L’affaire Volkswagen, concentré de notre époque

par Laurent Herblay
vendredi 25 septembre 2015

L’immense scandale généré par la révélation du trucage des tests anti-pollution par le constructeur allemand n’est pas seulement un fait divers exceptionnel. On peut également y voir une forme de synthèse de bien des dysfonctionnements de nos sociétés actuelles.

 
La triche, taille XXL
 
L’affaire est incroyable. Aujourd’hui, le groupe allemand, propriétaire d’une pléiade de marques (Audi, Seat, Skoda, Porsche, Bentley, Lamborghini ou Bugatti), a admis avoir mis en place un logiciel sur les moteurs diesel équipant environ 11 millions de ses voitures dans le monde pour contourner les tests antipollution. Il est fort possible que cette tricherie aille bien au-delà des Etats-Unis, même si c’est là que le pot aux roses a été découvert puisque ces moteurs sont d’abord vendus en Europe. D’ailleurs, le ministre des transports d’outre-Rhin a admis avoir été « informé qu’en Europe également des véhicules équipés de moteurs diesel de 1,6 et 2,0 litres sont touchés par les manipulations dont on parle  ». Plusieurs enquêtes ont rapidement été lancées, en Allemagne, en France et au Mexique. 
 
 
Les conséquences pour le constructeur sont désastreuses. Le groupe risque une amende de plus de 10 milliards de dollars aux Etats-Unis. En outre, cela ne prend pas en compte tous les risques légaux dans un pays qui a la poursuite facile et où les clients pourraient bien porter plainte contre le constructeur afin de monnayer ces fausses promesses. Encore pire, ce scandale pourrait teinter l’excellente image du groupe et de ses marques, facteur clé de leurs succès. Ici, les dégâts sont incalculables. La bourse a réagi vivement, avec un recul du titre de 35% en 2 jours. Son patron a été contraint de démissionner, même s’il faut noter qu’il touchera une retraite de 28,5 millions d’euros et qu’il pourrait doubler ce montant dans le cadre d’un départ négocié, le double de sa rémunération de 2014.
 
Le voyou qui en vaut 1000 ?
 
La seule rémunération du patron du groupe est déjà la parfaite illustration de l’explosion des inégalités, étant donné qu’il a gagné, sur la seule année 2014, près de 1000 fois le salaire minimum de son pays  ! En soit, une telle proportion est déjà sans doute totalement indécente.
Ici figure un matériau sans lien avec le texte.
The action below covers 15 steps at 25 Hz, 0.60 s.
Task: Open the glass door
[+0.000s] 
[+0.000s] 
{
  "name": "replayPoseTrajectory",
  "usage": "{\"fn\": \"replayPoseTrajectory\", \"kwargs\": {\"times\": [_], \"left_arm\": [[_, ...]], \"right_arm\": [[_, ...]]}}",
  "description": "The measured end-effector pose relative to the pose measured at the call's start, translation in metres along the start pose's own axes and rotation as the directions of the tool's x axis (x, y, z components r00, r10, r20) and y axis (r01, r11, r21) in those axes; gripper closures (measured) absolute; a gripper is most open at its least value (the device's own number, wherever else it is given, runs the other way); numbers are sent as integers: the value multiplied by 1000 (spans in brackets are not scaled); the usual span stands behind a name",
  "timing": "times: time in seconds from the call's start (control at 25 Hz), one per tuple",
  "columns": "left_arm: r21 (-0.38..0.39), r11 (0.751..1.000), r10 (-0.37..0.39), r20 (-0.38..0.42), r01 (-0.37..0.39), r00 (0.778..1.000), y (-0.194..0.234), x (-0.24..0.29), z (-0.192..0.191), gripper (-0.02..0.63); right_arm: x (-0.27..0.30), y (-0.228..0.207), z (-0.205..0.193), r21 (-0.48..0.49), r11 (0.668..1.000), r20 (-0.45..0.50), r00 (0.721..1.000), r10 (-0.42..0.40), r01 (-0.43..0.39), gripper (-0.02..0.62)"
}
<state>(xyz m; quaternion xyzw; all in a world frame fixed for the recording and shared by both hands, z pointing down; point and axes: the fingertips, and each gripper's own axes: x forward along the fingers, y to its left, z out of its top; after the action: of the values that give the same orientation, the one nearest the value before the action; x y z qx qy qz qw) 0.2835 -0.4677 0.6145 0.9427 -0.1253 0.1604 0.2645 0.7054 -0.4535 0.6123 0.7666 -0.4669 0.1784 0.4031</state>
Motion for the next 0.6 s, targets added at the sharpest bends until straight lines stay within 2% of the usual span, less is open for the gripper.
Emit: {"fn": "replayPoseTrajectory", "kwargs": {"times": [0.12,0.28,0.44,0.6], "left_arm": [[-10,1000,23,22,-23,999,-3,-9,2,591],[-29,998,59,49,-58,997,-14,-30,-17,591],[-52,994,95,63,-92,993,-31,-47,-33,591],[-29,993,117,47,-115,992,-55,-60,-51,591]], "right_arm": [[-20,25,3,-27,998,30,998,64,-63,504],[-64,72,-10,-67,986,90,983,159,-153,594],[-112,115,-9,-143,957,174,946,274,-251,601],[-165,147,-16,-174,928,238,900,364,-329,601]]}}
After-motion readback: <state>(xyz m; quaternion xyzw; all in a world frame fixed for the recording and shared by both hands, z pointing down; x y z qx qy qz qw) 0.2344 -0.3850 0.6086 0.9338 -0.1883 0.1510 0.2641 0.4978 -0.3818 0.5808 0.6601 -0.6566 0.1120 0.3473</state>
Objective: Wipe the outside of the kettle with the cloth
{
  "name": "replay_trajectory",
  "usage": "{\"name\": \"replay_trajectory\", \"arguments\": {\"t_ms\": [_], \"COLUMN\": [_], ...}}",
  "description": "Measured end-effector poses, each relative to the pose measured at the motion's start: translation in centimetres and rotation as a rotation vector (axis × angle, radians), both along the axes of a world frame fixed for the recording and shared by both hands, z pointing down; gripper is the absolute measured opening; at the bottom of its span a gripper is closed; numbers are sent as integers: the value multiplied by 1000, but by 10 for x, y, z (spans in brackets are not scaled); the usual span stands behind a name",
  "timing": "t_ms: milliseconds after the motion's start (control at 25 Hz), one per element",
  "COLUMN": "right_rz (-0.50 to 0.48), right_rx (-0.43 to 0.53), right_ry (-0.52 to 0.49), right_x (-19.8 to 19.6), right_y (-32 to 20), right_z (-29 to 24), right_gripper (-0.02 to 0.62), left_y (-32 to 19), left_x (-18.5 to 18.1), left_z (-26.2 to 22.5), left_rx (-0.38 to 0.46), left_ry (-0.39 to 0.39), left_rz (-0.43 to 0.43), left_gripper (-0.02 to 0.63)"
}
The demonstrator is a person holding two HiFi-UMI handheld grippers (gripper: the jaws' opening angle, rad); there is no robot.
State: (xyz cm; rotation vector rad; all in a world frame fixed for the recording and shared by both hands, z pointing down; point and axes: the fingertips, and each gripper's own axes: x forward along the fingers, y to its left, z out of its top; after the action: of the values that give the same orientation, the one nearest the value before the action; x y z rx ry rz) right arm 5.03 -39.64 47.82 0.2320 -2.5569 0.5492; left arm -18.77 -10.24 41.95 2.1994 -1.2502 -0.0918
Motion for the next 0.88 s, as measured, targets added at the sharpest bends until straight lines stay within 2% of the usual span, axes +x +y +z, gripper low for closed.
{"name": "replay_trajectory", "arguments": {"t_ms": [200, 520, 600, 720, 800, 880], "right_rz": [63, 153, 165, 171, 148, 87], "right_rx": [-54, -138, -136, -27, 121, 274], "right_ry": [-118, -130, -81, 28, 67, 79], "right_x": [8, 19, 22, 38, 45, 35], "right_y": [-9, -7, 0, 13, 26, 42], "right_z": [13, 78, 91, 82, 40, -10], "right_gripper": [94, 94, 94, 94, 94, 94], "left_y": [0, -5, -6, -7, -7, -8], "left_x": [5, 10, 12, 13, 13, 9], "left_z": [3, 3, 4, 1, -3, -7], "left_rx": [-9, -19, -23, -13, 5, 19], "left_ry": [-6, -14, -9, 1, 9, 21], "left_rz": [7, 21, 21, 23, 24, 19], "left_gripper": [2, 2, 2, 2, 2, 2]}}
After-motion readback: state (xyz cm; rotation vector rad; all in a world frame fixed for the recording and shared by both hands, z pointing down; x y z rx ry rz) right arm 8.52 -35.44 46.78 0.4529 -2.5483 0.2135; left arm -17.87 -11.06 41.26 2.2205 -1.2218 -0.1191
Elle le devient plus encore quand, contraint au départ du fait d’une faute grave de l’entreprise qu’il dirige, son départ s’accompagne de l’équivalent d’un gain à une super-cagnotte de loterie, entre 28 et 60 millions d’euros  ! Ce n’est pas comme s’il n’avait pas eu les moyens de mettre un peu d’argent de côté à son poste, où il gagnait autour de 15 millions d’euros tous les ans ! Cette affaire semble indiquer que pour les grands patrons aujourd’hui, qu’ils réussissent ou pas, de toutes les façons, ils gagnent, et pas des queues de cerise.
 
On peut également voir dans cette affaire le comportement révoltant d’une multinationale qui triche avec des règles pourtant importantes, puisqu’elles touchent à la santé des hommes. Un rappel utile pour tous ceux qui ne veulent pas appliquer un minimum de principes de précaution, notamment avec les OGMs vendues par Monsanto. Même si on pense que Volkswagen n’a que faire de la santé de ses consommateurs, on aurait pu croire que le souci de sa réputation aurait pu le pousser à ne pas faire cela. Alors, pour un groupe qui a déjà une image épouvantable, comme Monsanto… Enfin, cela pose également la question des normes, de leur application, de leur complexité, et des moyens que l’Etat se donne pour s’assurer qu’elles sont suivies. Ici, il semble que protocoles et contrôles n’étaient pas les bons.
 
L’affaire Volkswagen en dit long sur les excès de notre époque, les comportements effarants qu’elle peut parfois susciter, que ce soit la rémunération pharaonique des dirigeants ou les pratiques malhonnêtes que suscite la quête déraisonnée du profit. En somme, l’oubli du collectif.